A Pueblo man who shot his neighbor in the chest in February 2021 pleaded guilty to lesser charges Friday to avoid prison time.
Gilbert Jimenez, 69, was originally charged with attempted first-degree murder in February 2021 after shooting his neighbor, Roger Richards, in a dispute over moving a parked car from the curb outside Richards' home, according to court documents.
In the court of Judge Allison P. Ernst on Friday, Jimenez pleaded guilty to second-degree assault in exchange for a sentence recommendation of a suspended 12-year sentence with 10 years of probation. The charge of attempted murder was dropped by 10th Judicial District Attorney Jeff Chostner in exchange for Jimenez's plea.
The incident began when a verbal argument escalated to Jimenez shooting Richards, who police later found lying in the street on East Evans Avenue with a gunshot wound.
Jimenez initially claimed self-defense and said that Richards "came at him" two or three times prior to the shooting.
Monte Montenegro, a neighbor who claimed to have witnessed the shooting, told officers that Richards did not have any weapons on him and was not threatening Jimenez in any way. Montenegro told police Jimenez had threatened him as well, saying, "I'll get you next," according to court documents.

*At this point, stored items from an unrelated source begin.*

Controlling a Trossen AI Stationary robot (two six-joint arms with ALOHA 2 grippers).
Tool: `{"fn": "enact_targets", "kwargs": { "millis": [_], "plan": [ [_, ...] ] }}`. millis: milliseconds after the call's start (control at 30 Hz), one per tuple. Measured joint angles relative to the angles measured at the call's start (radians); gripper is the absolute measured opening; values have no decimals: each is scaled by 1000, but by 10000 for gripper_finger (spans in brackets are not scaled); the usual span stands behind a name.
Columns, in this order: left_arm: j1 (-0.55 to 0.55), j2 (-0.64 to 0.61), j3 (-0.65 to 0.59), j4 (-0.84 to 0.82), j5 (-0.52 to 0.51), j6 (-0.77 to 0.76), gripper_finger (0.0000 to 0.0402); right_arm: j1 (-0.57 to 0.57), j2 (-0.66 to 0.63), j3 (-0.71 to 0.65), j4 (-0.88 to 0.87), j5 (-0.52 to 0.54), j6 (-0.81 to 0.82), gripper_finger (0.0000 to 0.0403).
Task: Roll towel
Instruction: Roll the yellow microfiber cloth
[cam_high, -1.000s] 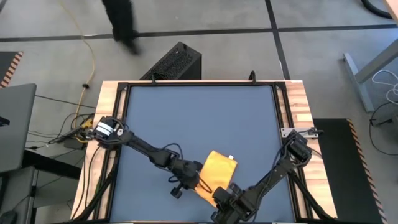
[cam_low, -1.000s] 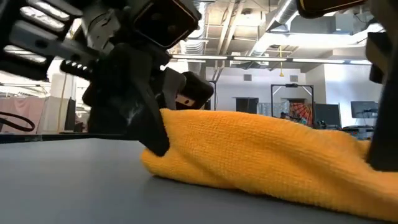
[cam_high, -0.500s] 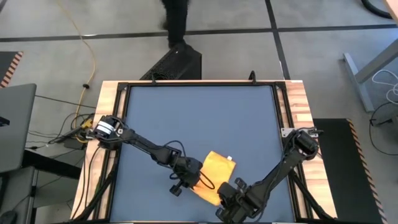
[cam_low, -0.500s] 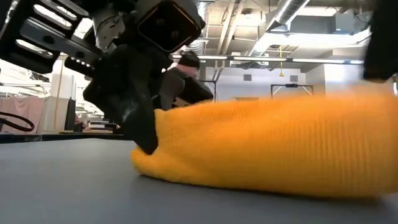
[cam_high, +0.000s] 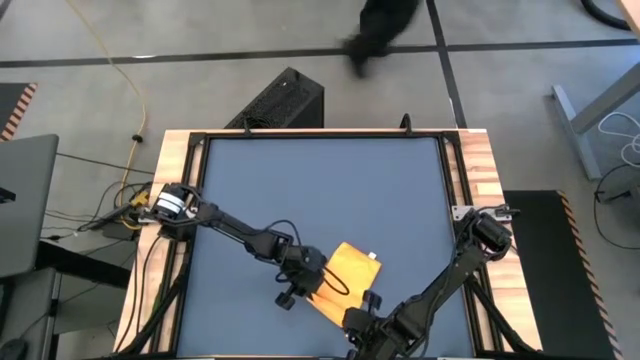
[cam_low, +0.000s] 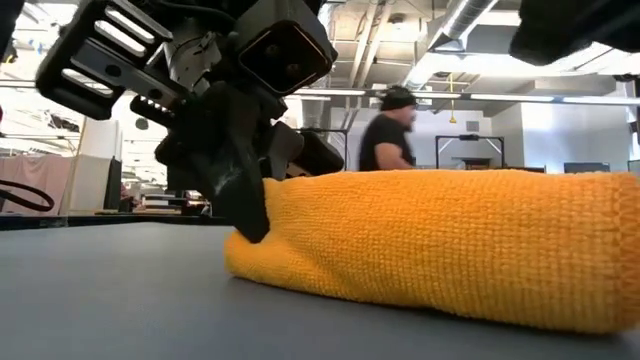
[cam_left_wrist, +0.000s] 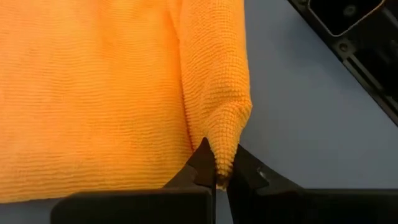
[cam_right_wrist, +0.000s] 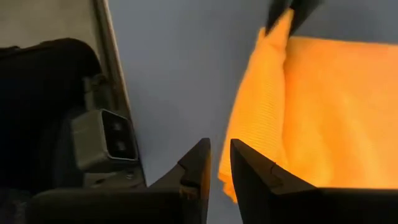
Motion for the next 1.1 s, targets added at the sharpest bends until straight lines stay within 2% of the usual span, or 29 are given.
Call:
{"fn": "enact_targets", "kwargs": {
  "millis": [100, 300, 433, 533, 833, 967, 1100],
  "plan": [
    [11, 0, 0, -7, 0, -11, 0, -10, 0, -15, -3, 12, -3, 88],
    [25, 0, 0, -27, -1, -38, 0, -31, 1, -140, 126, 21, 3, 88],
    [28, 0, 1, -46, -2, -30, 2, -36, 1, -171, 153, 39, 7, 88],
    [27, 0, 2, -50, -5, -26, 21, -44, 1, -199, 150, 38, 44, 88],
    [43, -50, 1, -131, -36, 27, 121, -44, 1, -253, 155, 41, 173, 87],
    [54, -85, 1, -235, -69, 42, 140, -49, -1, -278, 160, 44, 277, 87],
    [48, -108, -5, -306, -50, 91, 142, -47, -1, -280, 159, 47, 322, 87]
  ]
}}
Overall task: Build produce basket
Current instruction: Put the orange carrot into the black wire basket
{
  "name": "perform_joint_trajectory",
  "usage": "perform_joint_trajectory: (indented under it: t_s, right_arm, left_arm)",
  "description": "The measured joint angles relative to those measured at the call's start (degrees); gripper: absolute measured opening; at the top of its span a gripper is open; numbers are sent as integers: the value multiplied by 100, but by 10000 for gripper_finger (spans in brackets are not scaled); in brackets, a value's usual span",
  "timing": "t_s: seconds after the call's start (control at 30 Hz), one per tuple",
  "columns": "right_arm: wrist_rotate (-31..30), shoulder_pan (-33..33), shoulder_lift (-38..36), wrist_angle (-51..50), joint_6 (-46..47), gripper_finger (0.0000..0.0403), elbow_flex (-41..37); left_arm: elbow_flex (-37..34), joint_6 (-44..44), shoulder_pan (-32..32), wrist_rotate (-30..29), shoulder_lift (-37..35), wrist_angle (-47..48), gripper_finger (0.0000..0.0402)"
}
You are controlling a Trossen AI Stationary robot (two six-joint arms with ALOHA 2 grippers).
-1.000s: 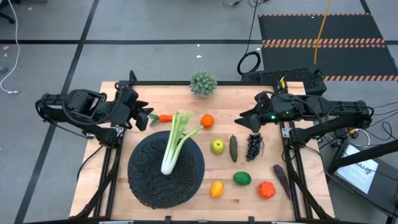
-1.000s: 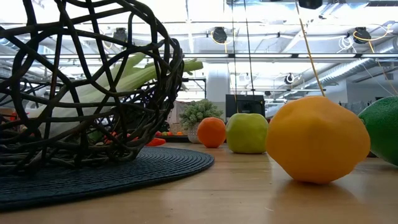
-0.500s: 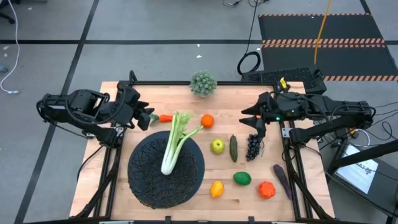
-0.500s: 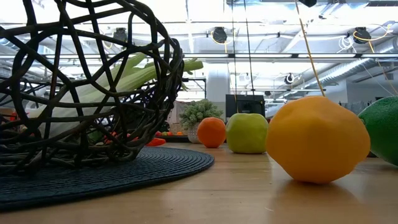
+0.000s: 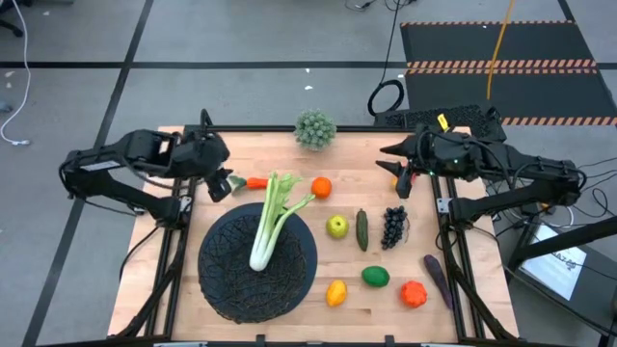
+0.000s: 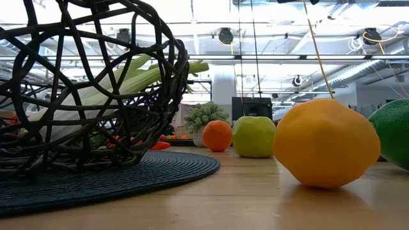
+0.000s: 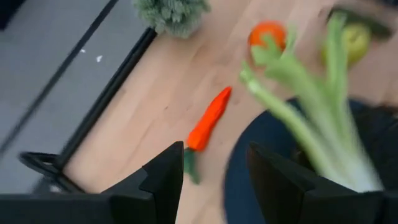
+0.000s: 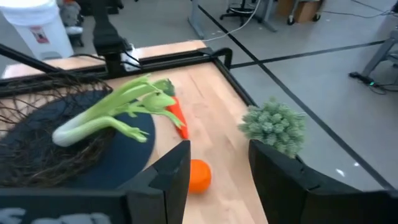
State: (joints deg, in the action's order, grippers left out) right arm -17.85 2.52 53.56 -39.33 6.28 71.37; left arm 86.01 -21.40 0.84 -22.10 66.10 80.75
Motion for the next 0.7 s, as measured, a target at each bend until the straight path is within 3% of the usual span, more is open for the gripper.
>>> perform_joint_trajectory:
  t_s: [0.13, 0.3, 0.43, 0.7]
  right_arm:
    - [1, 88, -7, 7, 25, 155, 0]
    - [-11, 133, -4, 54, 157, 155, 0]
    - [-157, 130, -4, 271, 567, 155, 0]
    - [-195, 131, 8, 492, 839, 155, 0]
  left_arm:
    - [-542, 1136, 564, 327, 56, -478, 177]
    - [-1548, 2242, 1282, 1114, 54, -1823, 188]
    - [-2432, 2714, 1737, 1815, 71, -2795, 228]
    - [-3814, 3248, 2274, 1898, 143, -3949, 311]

Montenegro said he feared for his life.
Richards told Chieftain news partner KRDO News Channel 13 he's suffered several health complications as a result of the shooting and expressed outrage with the district attorney's decision to allow a plea deal in the case.
"It's hard to accept that the man that shot you is not going to jail," Richards said. "He tried to take 23-27 years away from my life."
"He served less than one hour per year in jail," Richards said, alluding to how Jimenez posted a $100,000 bond and was released from jail before Richards even left the hospital.
In a phone interview with the Chieftain, Jimenez's attorney Joseph Koncilja claimed Richards approached Jimenez in a threatening manner and his client acted in self-defense. "This guy's narrative is he was shot for no reason. Our narrative is that he came out acting a fool and was very aggressively approaching the client's grandson," Koncilja said. "My client, based on the way he viewed (Richards), felt threatened and ended up shooting him one time."
While Jimenez maintains he acted in self-defense, Koncilja said that due to Jimenez's age and poor health, a conviction at trial may have meant he would have died in prison. "Neither side was very happy, and sometimes if neither side is happy, that means it's a pretty good deal," Koncilja said.
Jimenez's sentencing is scheduled for Jan. 6, 2023, after a pre-sentence investigation is completed.